Creating Successful User Groups

Last night, I got a ping from an OWASP Chapter leader on the left coast who inquired about why our user group has so much more participation than his. Here is what I shared...

First and foremost, the main failing of most user groups is the folks that run them. Consider for a moment that the vast majority of IT professionals in the United States tend to be employed by large enterprises. Generally speaking, we are suspect whenever we get invitations to attend events in that we have been conditioned to expect thinly veiled chock-a-block eye candy Powerpoint presentations that lack any substance. Software vendors are attempting to pitch to us while consulting firms abstract out all of the cool details under the guise of NDA.

Consider the fact that if the user group was ran by a member of a large enterprise, many of these concerns disappear. Folks aren't worried about me attempting to talk about secure coding and sneak it pitches regarding annuities or auto insurance. Likewise, if I am talking about it then they can understand exactly who is doing what. It would be silly for me to say that I work for a Fortune 200 Financial Services Firm headquarted in New England especially if the meeting is being held in our own facilities.

The second consideration is the simple fact that pretty much any employee of any large Fortune enterprise has a better distribution list in order to invite folks to participate than any outsider could ever have. It would take an outsider an eternity to figure out how to send an invite to all the IT employees of my employer, yet for me it is a single distribution list in which I can do via point and click. Viola, I just invited 3000 folks to participate.

The third consideration is that user groups need to do a better job of networking with the enterprise architect types as this demographic usually exists in large enterprises. By the way, we all happen to know each other. In my situation, I happen to periodically connect to other Enterprise Architects at United Healthcare, Cigna, UBS, Aetna, Travelers, UTC, MassMutual, Lincoln, GE and so on each of which has at least the same amount of access to distribution lists to invite their 3000+ IT folks to also participate.
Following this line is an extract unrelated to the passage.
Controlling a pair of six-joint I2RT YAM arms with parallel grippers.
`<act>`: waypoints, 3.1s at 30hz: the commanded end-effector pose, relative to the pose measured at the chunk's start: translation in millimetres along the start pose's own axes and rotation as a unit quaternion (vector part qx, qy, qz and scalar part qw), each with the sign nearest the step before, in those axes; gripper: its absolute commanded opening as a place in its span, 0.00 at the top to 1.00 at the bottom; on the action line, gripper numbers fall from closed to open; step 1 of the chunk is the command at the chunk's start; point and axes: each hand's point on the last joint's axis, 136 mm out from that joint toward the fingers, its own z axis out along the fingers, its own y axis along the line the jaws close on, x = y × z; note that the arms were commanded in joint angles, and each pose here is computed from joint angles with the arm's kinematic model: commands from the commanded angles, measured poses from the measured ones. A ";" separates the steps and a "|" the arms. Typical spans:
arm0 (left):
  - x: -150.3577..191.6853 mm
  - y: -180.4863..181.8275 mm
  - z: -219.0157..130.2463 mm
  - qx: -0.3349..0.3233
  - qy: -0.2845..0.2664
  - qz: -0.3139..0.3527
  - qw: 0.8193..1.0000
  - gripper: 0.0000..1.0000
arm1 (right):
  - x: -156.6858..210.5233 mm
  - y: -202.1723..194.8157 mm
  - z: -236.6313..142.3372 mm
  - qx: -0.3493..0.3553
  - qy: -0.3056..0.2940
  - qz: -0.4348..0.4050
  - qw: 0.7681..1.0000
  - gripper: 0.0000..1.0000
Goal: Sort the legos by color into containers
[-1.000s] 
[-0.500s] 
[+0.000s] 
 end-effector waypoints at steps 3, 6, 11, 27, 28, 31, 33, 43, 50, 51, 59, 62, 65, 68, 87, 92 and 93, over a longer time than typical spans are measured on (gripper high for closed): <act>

The forth consideration is that enterprisey folks are lazy and silly little human beings that need to be told what to do. Here is where I make fun of myself for a minute. Do you know how many times I have gotten an email that contained a meeting invite where I forgot to put it on my calendar? Likewise, if you happen to send me an Outlook calendar invite with all the details in it, I also habitually blindly accept it. Many of us enterprisey types carry around Crackberries that tell us exactly where we need to be. Leverage this fact.

The fifth and final consideration is when inviting folks to participate in user group meetings, you have to acknowledge that even our enterprisey distribution lists are inadequate and on the decline. If we were to rewind ten years ago, I pretty much could reach 90% of all IT employees in my geographic area based solely on what I have outlined where today it is at best 40%. Have you acknowledged the fact that IT outsourcing to places such as India has caused turbulence in distribution lists?

Think for a moment about how many transient IT professionals there may be for any of the Fortune enterprises I mentioned they may work for Wipro, Accenture, Cognizant, TCS, Satyam, Infosys and so on. They come and go yet it is useful to have them attend your user groups. Usually in this model, many of them have onsite coordinators that are more permanent. Have you ensured that not only they are invited but encouraged to forward the message?